__YOUR INSTRUCTIONS__. An exact reprint of the listing is required, with no pictures included.

__DATA SECTION__.
= Beginning of Section =

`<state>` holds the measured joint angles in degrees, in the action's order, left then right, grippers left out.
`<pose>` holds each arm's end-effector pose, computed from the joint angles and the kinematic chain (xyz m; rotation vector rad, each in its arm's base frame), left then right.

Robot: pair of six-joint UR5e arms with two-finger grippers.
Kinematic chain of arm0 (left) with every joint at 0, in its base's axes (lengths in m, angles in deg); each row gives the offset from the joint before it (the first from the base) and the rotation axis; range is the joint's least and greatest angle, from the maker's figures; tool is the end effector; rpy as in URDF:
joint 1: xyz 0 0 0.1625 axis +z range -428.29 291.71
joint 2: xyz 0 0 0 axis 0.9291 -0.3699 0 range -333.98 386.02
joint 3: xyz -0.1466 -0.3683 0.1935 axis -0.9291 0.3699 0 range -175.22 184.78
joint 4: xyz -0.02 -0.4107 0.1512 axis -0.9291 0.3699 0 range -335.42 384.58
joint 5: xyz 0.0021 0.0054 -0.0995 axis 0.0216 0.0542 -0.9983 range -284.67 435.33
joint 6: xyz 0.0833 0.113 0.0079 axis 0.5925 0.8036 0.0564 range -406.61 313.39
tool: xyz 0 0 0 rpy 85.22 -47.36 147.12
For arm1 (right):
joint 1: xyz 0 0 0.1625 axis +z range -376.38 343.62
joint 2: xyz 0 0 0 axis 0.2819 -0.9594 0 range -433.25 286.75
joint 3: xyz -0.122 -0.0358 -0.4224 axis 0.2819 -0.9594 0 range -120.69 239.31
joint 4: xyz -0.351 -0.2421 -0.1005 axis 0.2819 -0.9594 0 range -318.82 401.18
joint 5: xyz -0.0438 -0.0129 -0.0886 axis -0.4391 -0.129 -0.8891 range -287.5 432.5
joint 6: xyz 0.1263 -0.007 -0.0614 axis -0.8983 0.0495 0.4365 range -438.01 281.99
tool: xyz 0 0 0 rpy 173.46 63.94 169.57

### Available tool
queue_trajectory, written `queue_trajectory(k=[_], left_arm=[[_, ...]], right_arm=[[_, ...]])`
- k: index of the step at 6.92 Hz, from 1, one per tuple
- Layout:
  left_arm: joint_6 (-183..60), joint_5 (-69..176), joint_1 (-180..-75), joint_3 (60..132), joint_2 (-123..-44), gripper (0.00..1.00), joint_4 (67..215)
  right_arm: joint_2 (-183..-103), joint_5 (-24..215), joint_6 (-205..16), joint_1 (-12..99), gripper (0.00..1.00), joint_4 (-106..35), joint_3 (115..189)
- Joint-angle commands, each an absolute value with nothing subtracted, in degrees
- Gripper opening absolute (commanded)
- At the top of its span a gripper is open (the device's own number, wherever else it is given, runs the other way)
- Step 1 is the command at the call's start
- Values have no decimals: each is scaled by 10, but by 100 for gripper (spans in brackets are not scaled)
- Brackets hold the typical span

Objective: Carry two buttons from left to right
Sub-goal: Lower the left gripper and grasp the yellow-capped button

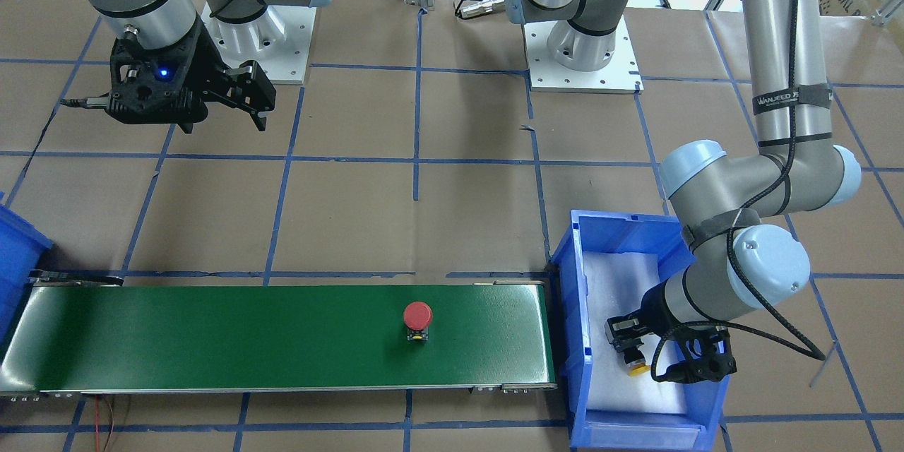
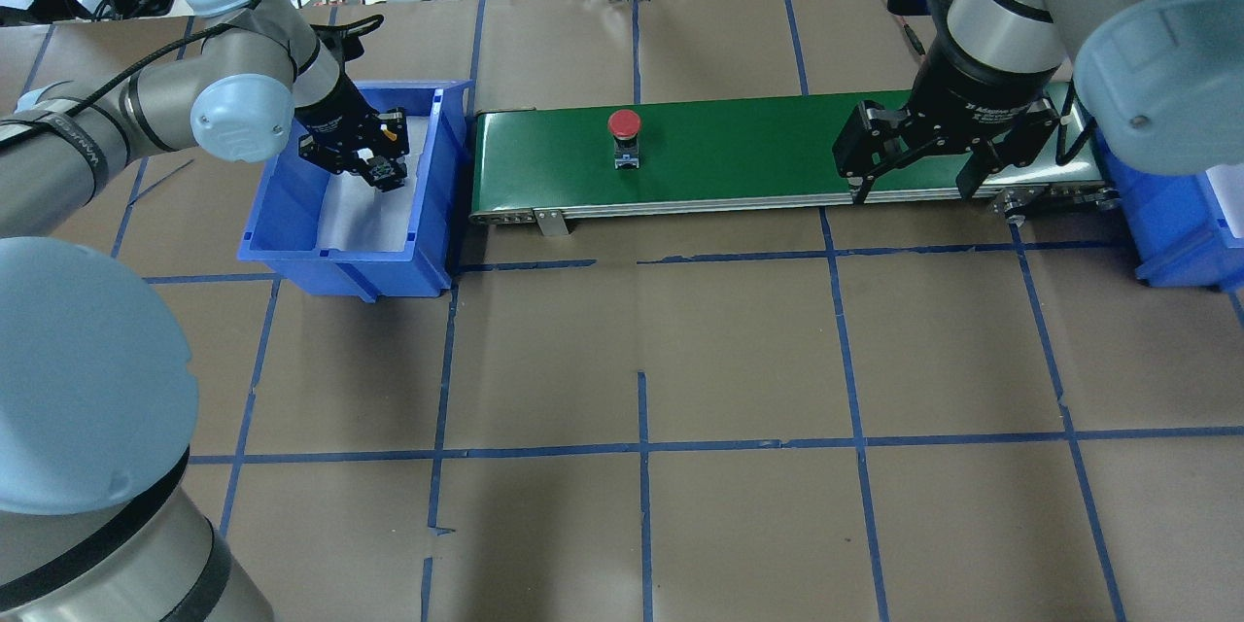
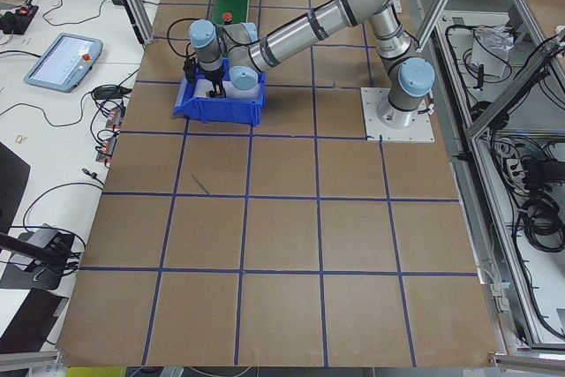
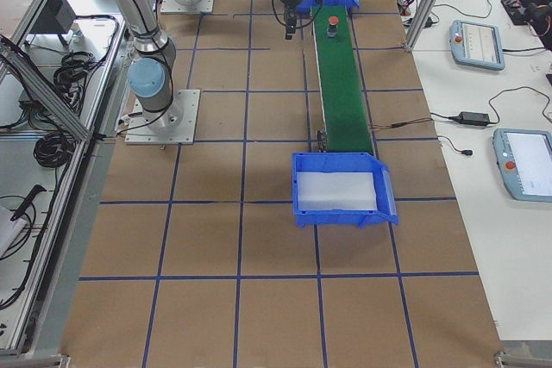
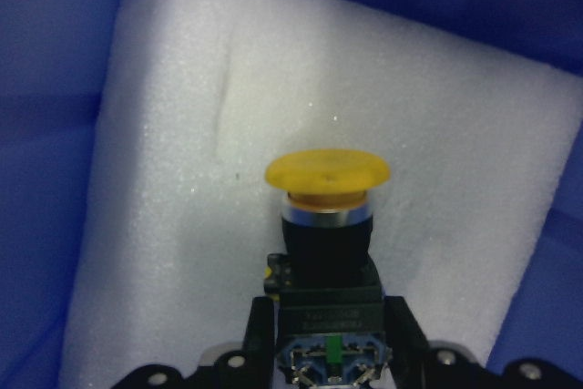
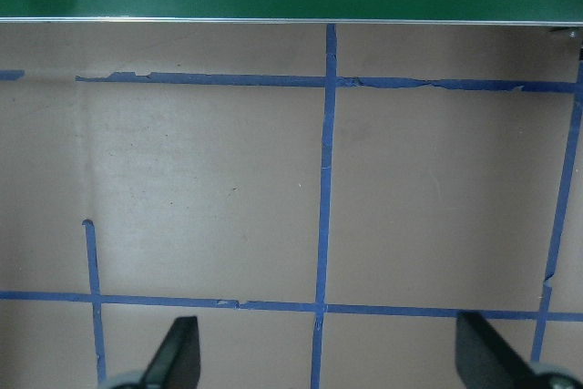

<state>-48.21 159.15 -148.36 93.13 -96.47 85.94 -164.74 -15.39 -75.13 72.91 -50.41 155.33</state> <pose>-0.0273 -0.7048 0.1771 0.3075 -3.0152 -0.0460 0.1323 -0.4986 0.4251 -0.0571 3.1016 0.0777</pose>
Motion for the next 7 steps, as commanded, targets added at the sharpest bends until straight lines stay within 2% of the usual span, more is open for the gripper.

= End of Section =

__OUTPUT OF THE TASK__.
`<state>` holds the measured joint angles in degrees, in the action's order, left then right, grippers left out.
`<pose>` holds each arm's end-effector pose, computed from the joint angles and the kinematic chain (xyz m; rotation vector rad, each in its arm's base frame), left then right.

Robot: pair of six-joint UR5e arms with two-finger grippers.
Kinematic chain of arm0 (left) with every joint at 0, in its base's axes (lengths in m, angles in deg); each row gives the offset from the joint before it (the first from the base) and the rotation axis; range is the joint's least and greatest angle, from the maker's figures; tool is the end effector; rpy as in URDF:
joint 1: xyz 0 0 0.1625 axis +z range -428.29 291.71
joint 2: xyz 0 0 0 axis 0.9291 -0.3699 0 range -333.98 386.02
joint 3: xyz -0.1466 -0.3683 0.1935 axis -0.9291 0.3699 0 range -175.22 184.78
joint 4: xyz -0.02 -0.4107 0.1512 axis -0.9291 0.3699 0 range -335.42 384.58
joint 5: xyz 0.0021 0.0054 -0.0995 axis 0.0216 0.0542 -0.9983 range -284.67 435.33
joint 6: xyz 0.0833 0.113 0.0079 axis 0.5925 0.8036 0.0564 range -406.61 313.39
tool: xyz 0 0 0 rpy 85.22 -47.36 147.12
For arm1 (right):
joint 1: xyz 0 0 0.1625 axis +z range -376.38 343.62
joint 2: xyz 0 0 0 axis 0.2819 -0.9594 0 range -433.25 286.75
joint 3: xyz -0.122 -0.0358 -0.4224 axis 0.2819 -0.9594 0 range -120.69 239.31
joint 4: xyz -0.351 -0.2421 -0.1005 axis 0.2819 -0.9594 0 range -318.82 401.18
joint 5: xyz -0.0438 -0.0129 -0.0886 axis -0.4391 -0.129 -0.8891 range -287.5 432.5
joint 6: xyz 0.1263 -0.007 -0.0614 axis -0.8983 0.0495 0.4365 range -438.01 281.99
tool: xyz 0 0 0 rpy 173.46 63.94 169.57

### Available tool
queue_trajectory, written `queue_trajectory(k=[_], left_arm=[[_, ...]], right_arm=[[_, ...]])`
- k: index of the step at 6.92 Hz, from 1, one per tuple
- Layout:
  left_arm: joint_6 (-183..60), joint_5 (-69..176), joint_1 (-180..-75), joint_3 (60..132), joint_2 (-123..-44), gripper (0.00..1.00), joint_4 (67..215)
  right_arm: joint_2 (-183..-103), joint_5 (-24..215), joint_6 (-205..16), joint_1 (-12..99), gripper (0.00..1.00), joint_4 (-106..35), joint_3 (115..189)
- Joint-angle commands, each an absolute value with nothing subtracted, in degrees
- Gripper opening absolute (commanded)
- At the top of its span a gripper is open (the device's own number, wherever else it is given, runs the other way)
- Step 1 is the command at the call's start
- Values have no decimals: each is scaled by 10, but by 100 for gripper (spans in brackets are not scaled)
- Brackets hold the typical span

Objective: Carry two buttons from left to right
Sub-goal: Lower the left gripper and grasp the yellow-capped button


<state>-48.21 159.15 -148.36 93.13 -96.47 85.94 -164.74 -15.39 -75.13 72.91 -50.41 155.33</state> <pose>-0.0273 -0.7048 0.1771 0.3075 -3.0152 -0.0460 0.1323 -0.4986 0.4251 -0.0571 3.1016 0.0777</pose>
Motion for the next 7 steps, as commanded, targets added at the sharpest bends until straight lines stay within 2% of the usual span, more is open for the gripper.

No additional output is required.